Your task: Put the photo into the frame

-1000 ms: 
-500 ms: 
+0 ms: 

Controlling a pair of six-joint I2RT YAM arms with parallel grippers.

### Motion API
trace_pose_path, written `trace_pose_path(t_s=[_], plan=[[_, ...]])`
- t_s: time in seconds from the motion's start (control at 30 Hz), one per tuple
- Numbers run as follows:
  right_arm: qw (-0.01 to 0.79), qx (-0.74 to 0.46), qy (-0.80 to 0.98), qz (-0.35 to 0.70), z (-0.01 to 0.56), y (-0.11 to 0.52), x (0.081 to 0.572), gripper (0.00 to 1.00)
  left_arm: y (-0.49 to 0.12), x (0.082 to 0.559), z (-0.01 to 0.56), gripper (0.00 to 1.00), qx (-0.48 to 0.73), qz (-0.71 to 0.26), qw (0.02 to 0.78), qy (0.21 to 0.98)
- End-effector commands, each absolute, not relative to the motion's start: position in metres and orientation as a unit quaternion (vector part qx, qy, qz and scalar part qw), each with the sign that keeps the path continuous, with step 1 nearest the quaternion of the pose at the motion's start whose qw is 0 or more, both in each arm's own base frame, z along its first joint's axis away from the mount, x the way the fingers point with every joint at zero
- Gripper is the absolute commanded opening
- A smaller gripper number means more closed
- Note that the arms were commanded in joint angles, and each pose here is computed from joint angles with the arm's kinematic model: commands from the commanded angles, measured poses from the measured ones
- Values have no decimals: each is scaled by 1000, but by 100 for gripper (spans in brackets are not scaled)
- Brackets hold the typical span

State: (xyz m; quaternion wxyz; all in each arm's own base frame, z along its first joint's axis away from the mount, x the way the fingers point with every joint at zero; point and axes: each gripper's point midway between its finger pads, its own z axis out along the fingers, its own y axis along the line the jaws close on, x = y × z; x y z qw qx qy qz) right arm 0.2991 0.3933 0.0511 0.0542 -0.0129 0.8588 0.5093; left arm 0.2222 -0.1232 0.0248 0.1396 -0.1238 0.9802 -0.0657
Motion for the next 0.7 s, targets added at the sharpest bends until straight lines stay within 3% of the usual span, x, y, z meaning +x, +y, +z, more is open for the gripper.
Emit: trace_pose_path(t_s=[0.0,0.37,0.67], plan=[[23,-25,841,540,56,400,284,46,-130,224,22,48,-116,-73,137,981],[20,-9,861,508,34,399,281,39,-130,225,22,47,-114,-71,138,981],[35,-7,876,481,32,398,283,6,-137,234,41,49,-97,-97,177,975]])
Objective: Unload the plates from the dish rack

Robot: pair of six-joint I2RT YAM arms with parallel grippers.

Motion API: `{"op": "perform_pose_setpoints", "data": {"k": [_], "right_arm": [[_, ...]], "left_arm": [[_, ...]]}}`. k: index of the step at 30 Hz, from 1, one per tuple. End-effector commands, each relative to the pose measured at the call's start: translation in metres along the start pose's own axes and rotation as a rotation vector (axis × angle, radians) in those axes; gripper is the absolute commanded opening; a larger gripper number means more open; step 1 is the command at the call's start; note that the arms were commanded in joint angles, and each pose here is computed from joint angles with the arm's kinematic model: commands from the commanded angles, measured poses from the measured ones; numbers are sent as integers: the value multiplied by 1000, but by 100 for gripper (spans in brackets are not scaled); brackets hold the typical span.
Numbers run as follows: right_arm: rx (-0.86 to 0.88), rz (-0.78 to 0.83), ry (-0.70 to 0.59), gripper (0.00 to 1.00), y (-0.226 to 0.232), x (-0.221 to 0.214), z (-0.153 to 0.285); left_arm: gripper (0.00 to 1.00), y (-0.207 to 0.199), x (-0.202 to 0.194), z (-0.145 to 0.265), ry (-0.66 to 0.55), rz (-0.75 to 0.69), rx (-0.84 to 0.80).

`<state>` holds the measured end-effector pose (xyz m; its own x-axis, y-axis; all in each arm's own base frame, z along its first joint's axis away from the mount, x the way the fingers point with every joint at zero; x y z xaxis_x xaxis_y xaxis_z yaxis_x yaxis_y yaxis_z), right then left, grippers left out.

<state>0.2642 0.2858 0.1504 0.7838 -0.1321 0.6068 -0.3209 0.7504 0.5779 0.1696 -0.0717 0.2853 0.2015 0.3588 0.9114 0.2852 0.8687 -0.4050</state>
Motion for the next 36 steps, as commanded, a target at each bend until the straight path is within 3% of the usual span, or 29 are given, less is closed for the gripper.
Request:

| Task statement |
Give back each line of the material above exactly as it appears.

| Exercise answer |
Your task: Put the photo into the frame

-1000 ms: 
-500 ms: 
+0 ms: 

Controlling a pair of six-joint I2RT YAM arms with parallel grippers.

### Motion API
trace_pose_path, written `trace_pose_path(t_s=[_], plan=[[_, ...]])`
- t_s: time in seconds from the motion's start (control at 30 Hz), one per tuple
- Numbers run as follows:
  right_arm: qw (-0.01 to 0.79), qx (-0.74 to 0.46), qy (-0.80 to 0.98), qz (-0.35 to 0.70), z (-0.01 to 0.56), y (-0.11 to 0.52), x (0.081 to 0.572), gripper (0.00 to 1.00)
  left_arm: y (-0.49 to 0.12), x (0.082 to 0.559), z (-0.01 to 0.56), gripper (0.00 to 1.00), qx (-0.48 to 0.73), qz (-0.71 to 0.26), qw (0.02 to 0.78), qy (0.21 to 0.98)
- End-effector commands, each absolute, not relative to the motion's start: position in metres and orientation as a unit quaternion (vector part qx, qy, qz and scalar part qw), each with the sign that keeps the path continuous, with step 1 nearest the quaternion of the pose at the motion's start whose qw is 0 or more, both in each arm's own base frame, z along its first joint's axis away from the mount, x the way the fingers point with every joint at zero
- Gripper is the absolute commanded opening
- A smaller gripper number means more closed
- Note that the arms were commanded in joint angles, and each pose here is computed from joint angles with the arm's kinematic model: commands from the commanded angles, measured poses from the measured ones
- Values have no decimals: each is scaled by 1000, but by 100 for gripper (spans in brackets are not scaled)
- Brackets hold the typical span

State: (xyz m; quaternion wxyz; all in each arm's own base frame, z along its first joint's axis away from the mount, x the way the fingers point with every joint at zero; point and axes: each gripper's point midway between its finger pads, its own z axis out along the fingers, its own y axis along the line the jaws close on, x = y × z; x y z qw qx qy qz) right arm 0.2991 0.3933 0.0511 0.0542 -0.0129 0.8588 0.5093; left arm 0.2222 -0.1232 0.0248 0.1396 -0.1238 0.9802 -0.0657
Motion for the next 0.7 s, targets added at the sharpest bends until straight lines stay within 3% of the usual span, x, y, z meaning +x, +y, +z, more is open for the gripper.
Emit: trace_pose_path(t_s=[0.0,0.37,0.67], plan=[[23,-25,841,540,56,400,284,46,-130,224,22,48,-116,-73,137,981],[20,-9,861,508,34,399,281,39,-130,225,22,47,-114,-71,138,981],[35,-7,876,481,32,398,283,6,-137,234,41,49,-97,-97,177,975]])
Objective: Unload the plates from the dish rack

Robot: pair of six-joint I2RT YAM arms with parallel grippers.

Motion API: `{"op": "perform_pose_setpoints", "data": {"k": [_], "right_arm": [[_, ...]], "left_arm": [[_, ...]]}}`. k: index of the step at 30 Hz, from 1, one per tuple. End-effector commands, each relative to the pose measured at the call's start: translation in metres along the start pose's own axes and rotation as a rotation vector (axis × angle, radians) in those axes; gripper is the absolute commanded opening; a larger gripper number means more open; step 1 is the command at the call's start; note that the arms were commanded in joint angles, and each pose here is computed from joint angles with the arm's kinematic model: commands from the commanded angles, measured poses from the measured ones; numbers are sent as integers: the value multiplied by 1000, but by 100 for gripper (spans in brackets are not scaled); brackets hold the typical span.
Numbers run as follows: right_arm: rx (-0.86 to 0.88), rz (-0.78 to 0.83), ry (-0.70 to 0.59), gripper (0.00 to 1.00), y (-0.226 to 0.232), x (-0.221 to 0.214), z (-0.153 to 0.285); left_arm: gripper (0.00 to 1.00), y (-0.207 to 0.199), x (-0.202 to 0.194), z (-0.145 to 0.265), ry (-0.66 to 0.55), rz (-0.75 to 0.69), rx (-0.84 to 0.80).

`<state>` holds the measured end-effector pose (xyz m; its own x-axis, y-axis; all in each arm's own base frame, z along its first joint's axis away from the mount, x the way the fingers point with every joint at zero; x y z xaxis_x xaxis_y xaxis_z yaxis_x yaxis_y yaxis_z), right then left, grippers left out.

<state>0.2642 0.2858 0.1504 0.7838 -0.1321 0.6068 -0.3209 0.7504 0.5779 0.1696 -0.0717 0.2853 0.2015 0.3588 0.9114 0.2852 0.8687 -0.4050</state>
Motion for the next 36 steps, as commanded, a target at each bend until the straight path is within 3% of the usual span, or 29 are given, less is closed for the gripper.
Request:

This answer has now been given in full.